[Start of section]

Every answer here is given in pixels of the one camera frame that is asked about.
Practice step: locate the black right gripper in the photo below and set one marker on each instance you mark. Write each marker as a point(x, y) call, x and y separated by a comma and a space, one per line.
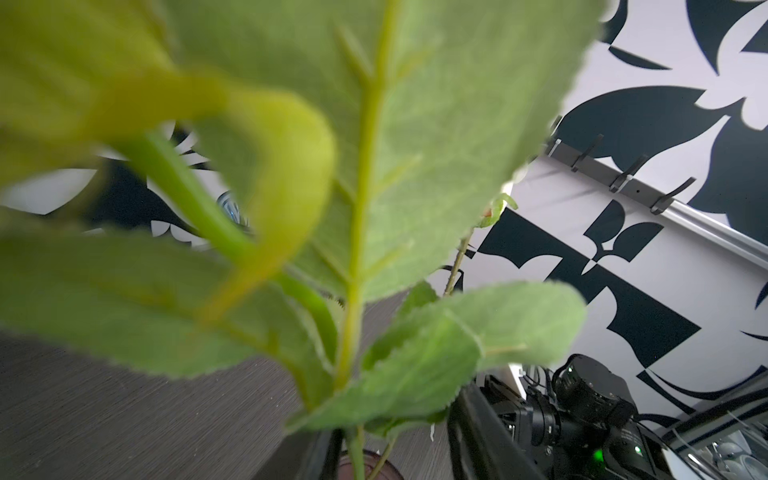
point(558, 444)

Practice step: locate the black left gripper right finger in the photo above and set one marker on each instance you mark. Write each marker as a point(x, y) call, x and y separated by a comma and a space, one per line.
point(480, 446)

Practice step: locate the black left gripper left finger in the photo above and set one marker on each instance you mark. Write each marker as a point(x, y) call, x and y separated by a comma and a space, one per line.
point(306, 455)

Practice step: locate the orange artificial rose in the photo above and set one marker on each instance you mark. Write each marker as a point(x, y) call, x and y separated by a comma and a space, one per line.
point(361, 139)

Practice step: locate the purple blue glass vase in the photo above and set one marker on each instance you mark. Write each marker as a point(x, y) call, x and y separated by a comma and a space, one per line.
point(231, 208)

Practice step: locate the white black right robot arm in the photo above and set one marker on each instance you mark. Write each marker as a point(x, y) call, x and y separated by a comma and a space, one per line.
point(591, 393)

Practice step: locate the grey wall hook rail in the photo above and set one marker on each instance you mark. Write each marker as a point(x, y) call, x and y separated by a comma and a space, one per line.
point(654, 201)

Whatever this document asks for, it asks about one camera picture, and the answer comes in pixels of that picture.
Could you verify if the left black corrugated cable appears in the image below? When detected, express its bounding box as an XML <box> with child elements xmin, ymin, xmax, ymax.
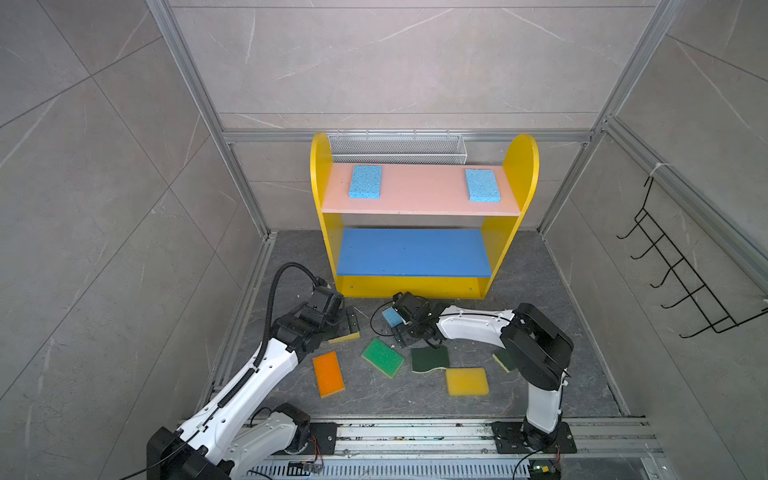
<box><xmin>254</xmin><ymin>262</ymin><xmax>328</xmax><ymax>367</ymax></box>

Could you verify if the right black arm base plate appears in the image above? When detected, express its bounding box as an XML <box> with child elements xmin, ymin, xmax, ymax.
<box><xmin>491</xmin><ymin>421</ymin><xmax>577</xmax><ymax>454</ymax></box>

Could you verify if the large yellow sponge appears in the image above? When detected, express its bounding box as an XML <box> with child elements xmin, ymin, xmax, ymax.
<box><xmin>445</xmin><ymin>368</ymin><xmax>490</xmax><ymax>396</ymax></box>

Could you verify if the right dark green wavy sponge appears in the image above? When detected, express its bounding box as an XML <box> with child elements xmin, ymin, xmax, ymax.
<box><xmin>492</xmin><ymin>349</ymin><xmax>517</xmax><ymax>373</ymax></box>

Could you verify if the aluminium rail base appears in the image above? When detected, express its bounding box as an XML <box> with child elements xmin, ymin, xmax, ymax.
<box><xmin>229</xmin><ymin>418</ymin><xmax>675</xmax><ymax>479</ymax></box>

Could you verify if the dark green wavy sponge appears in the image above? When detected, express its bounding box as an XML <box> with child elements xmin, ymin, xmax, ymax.
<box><xmin>492</xmin><ymin>349</ymin><xmax>517</xmax><ymax>373</ymax></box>
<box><xmin>411</xmin><ymin>346</ymin><xmax>450</xmax><ymax>374</ymax></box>

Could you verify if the yellow shelf with coloured boards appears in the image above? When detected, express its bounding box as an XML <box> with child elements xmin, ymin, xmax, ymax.
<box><xmin>310</xmin><ymin>133</ymin><xmax>540</xmax><ymax>299</ymax></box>

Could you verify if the small yellow sponge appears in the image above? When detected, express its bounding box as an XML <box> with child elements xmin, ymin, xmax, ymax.
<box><xmin>328</xmin><ymin>331</ymin><xmax>360</xmax><ymax>344</ymax></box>

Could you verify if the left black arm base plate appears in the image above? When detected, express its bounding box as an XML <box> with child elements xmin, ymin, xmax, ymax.
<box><xmin>285</xmin><ymin>422</ymin><xmax>339</xmax><ymax>456</ymax></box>

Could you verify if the orange yellow sponge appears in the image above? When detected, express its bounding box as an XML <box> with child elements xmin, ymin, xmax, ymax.
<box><xmin>312</xmin><ymin>352</ymin><xmax>345</xmax><ymax>398</ymax></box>

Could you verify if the black wire hook rack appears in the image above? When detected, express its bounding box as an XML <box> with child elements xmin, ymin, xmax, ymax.
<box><xmin>616</xmin><ymin>176</ymin><xmax>767</xmax><ymax>339</ymax></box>

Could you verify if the light blue sponge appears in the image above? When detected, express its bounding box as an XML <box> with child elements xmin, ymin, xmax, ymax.
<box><xmin>464</xmin><ymin>169</ymin><xmax>501</xmax><ymax>203</ymax></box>
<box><xmin>382</xmin><ymin>307</ymin><xmax>404</xmax><ymax>329</ymax></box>
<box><xmin>348</xmin><ymin>165</ymin><xmax>382</xmax><ymax>199</ymax></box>

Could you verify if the bright green yellow sponge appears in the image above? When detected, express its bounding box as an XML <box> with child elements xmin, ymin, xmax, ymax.
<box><xmin>361</xmin><ymin>338</ymin><xmax>405</xmax><ymax>378</ymax></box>

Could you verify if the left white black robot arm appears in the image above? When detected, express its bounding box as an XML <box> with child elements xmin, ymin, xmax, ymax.
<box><xmin>146</xmin><ymin>286</ymin><xmax>344</xmax><ymax>479</ymax></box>

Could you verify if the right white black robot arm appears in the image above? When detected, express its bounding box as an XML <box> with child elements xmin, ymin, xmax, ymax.
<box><xmin>383</xmin><ymin>293</ymin><xmax>574</xmax><ymax>450</ymax></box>

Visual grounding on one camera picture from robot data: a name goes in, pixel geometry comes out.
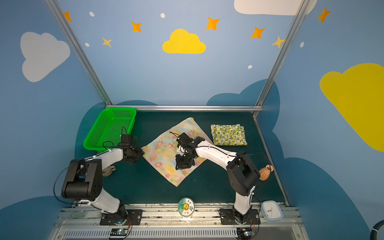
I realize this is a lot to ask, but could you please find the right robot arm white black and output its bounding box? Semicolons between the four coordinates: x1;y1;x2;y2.
173;133;261;224

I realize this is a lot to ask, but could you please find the green circuit board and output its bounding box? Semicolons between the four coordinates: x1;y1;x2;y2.
109;228;129;240
236;228;254;240

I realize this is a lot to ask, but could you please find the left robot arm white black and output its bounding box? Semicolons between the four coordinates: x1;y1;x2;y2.
53;127;144;226

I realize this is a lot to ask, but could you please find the aluminium frame post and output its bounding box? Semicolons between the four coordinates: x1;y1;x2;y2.
45;0;113;105
255;0;312;106

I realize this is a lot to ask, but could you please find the black corrugated hose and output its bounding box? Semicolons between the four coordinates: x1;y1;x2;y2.
369;219;384;240

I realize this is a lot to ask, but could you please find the right green circuit board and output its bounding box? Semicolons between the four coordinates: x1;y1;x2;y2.
236;228;254;240

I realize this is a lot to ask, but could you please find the rear aluminium frame bar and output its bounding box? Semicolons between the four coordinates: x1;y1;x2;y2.
106;105;263;112

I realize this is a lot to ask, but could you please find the aluminium rail base frame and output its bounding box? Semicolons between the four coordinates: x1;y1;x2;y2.
48;203;309;240

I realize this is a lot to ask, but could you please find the grey ceramic mug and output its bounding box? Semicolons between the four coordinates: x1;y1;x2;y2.
102;166;116;177

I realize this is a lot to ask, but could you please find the pastel floral skirt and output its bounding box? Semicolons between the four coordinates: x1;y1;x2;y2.
142;118;212;187

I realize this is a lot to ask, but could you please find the small terracotta cup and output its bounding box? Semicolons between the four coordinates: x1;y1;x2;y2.
259;165;274;181

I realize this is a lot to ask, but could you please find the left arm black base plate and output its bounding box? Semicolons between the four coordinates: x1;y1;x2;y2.
100;209;143;226

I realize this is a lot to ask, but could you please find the green plastic basket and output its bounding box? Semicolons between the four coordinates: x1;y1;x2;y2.
83;107;137;152

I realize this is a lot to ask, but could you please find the left green circuit board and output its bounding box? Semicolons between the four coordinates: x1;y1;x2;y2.
109;228;129;240

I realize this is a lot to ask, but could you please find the lemon print skirt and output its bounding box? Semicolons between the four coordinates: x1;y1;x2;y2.
211;124;248;146

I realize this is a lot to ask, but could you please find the right aluminium frame post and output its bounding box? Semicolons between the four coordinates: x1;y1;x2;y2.
255;0;312;106

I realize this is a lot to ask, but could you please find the white square clock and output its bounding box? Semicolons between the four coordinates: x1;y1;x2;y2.
261;200;284;222

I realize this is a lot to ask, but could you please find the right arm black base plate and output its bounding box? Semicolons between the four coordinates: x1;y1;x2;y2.
219;208;261;225

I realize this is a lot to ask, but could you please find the round white green tape dispenser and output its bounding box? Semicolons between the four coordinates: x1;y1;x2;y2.
178;198;195;219

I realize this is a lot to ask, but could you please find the left aluminium frame post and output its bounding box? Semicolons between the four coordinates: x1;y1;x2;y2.
45;0;113;105

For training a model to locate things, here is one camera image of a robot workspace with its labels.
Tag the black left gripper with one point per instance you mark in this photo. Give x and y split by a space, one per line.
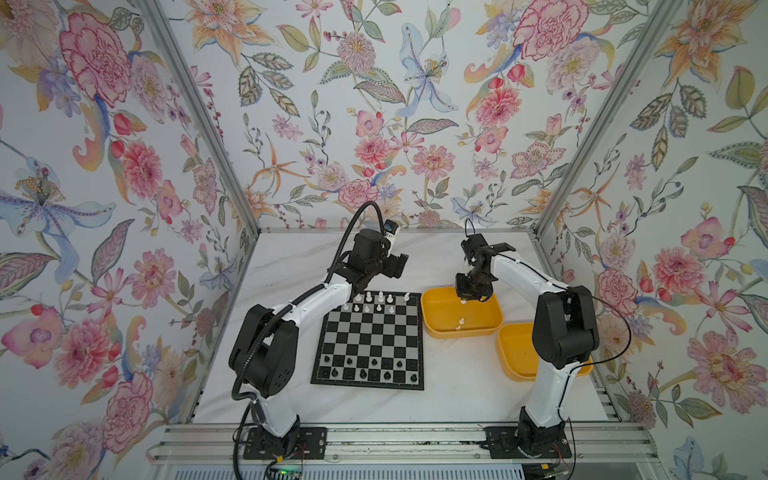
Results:
394 264

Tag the aluminium corner post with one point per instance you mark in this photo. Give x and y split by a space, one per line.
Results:
656 25
162 33

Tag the aluminium base rail right wall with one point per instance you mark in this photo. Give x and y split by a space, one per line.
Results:
565 335

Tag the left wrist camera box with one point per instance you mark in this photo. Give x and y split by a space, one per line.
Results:
391 229

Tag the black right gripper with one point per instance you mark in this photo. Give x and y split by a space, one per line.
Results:
463 293

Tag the aluminium corner post right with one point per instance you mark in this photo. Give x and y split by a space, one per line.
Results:
656 25

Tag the black and silver chessboard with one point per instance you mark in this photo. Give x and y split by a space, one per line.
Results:
373 341

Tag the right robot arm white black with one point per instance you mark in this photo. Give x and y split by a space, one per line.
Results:
509 267

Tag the aluminium front mounting rail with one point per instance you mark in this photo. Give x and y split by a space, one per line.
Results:
590 450

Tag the yellow tray with white pieces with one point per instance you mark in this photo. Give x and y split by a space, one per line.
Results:
446 316

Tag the aluminium corner post left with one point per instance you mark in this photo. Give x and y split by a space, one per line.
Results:
162 33

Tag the yellow tray with black pieces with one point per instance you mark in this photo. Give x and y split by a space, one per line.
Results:
517 356

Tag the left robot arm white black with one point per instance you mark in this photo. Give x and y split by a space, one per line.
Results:
263 357

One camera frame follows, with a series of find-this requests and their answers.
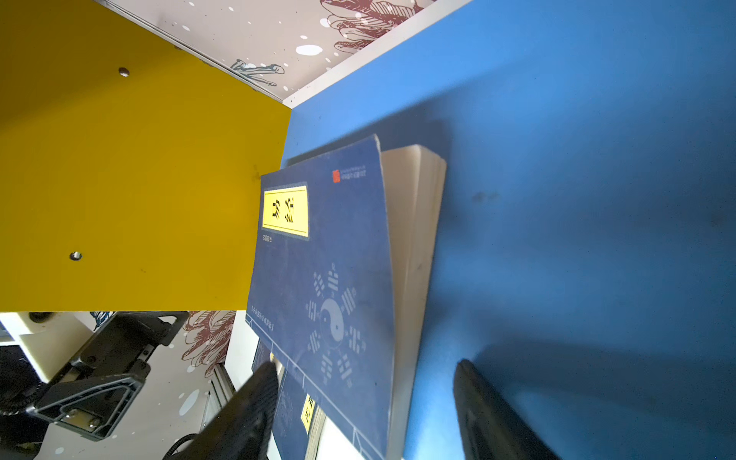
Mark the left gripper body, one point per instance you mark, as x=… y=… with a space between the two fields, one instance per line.
x=98 y=384

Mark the blue book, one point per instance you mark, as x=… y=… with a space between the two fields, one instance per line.
x=298 y=420
x=340 y=282

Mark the yellow pink blue bookshelf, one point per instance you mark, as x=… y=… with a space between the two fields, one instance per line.
x=585 y=257

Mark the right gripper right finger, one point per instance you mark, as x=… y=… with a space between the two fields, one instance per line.
x=489 y=427

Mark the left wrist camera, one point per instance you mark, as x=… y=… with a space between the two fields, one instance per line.
x=47 y=345

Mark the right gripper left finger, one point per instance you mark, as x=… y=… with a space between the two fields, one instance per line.
x=242 y=429

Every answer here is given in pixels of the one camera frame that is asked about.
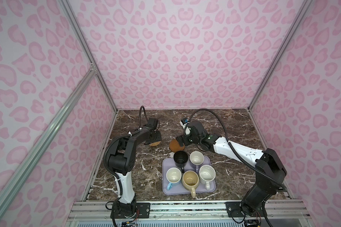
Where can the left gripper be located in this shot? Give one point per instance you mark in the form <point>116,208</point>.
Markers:
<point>159,137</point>

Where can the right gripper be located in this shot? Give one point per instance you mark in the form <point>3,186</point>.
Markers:
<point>186,143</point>

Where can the woven rattan round coaster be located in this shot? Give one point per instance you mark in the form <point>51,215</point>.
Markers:
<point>155,143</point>

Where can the brown wooden round coaster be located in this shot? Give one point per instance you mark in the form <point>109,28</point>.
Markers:
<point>174,146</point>

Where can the black mug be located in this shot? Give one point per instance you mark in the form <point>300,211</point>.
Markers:
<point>180,158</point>

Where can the white mug lavender outside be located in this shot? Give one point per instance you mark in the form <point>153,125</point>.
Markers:
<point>196,159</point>

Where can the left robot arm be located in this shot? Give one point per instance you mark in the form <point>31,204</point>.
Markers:
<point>119,159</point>

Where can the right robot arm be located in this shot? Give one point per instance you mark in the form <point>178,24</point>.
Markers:
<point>269,170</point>

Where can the yellow beige mug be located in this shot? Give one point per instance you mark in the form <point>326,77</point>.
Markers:
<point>190,181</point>

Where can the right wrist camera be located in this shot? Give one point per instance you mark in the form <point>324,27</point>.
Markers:
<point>184,122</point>

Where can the white mug blue handle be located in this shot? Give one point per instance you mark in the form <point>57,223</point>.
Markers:
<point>173,176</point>

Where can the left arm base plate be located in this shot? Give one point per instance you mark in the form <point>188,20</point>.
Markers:
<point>130,211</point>

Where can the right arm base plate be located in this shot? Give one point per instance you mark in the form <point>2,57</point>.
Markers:
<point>237,209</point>

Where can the aluminium front rail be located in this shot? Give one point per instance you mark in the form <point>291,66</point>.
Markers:
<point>280,213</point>

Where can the aluminium frame diagonal beam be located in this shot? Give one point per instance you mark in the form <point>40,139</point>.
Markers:
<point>20,176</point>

[End of section]

AIM OF THE TASK: Set down, unchanged, only those lines above that fall between the line with "<point>186,143</point>" and the line with "<point>174,146</point>", the two end lines included.

SOLUTION FOR THIS TASK:
<point>186,143</point>

Where can the woven rattan round coaster be located in this shot? Give one point per instance you mark in the form <point>51,215</point>.
Markers:
<point>155,143</point>

Where can the brown wooden round coaster be located in this shot? Give one point per instance you mark in the form <point>109,28</point>.
Markers:
<point>174,146</point>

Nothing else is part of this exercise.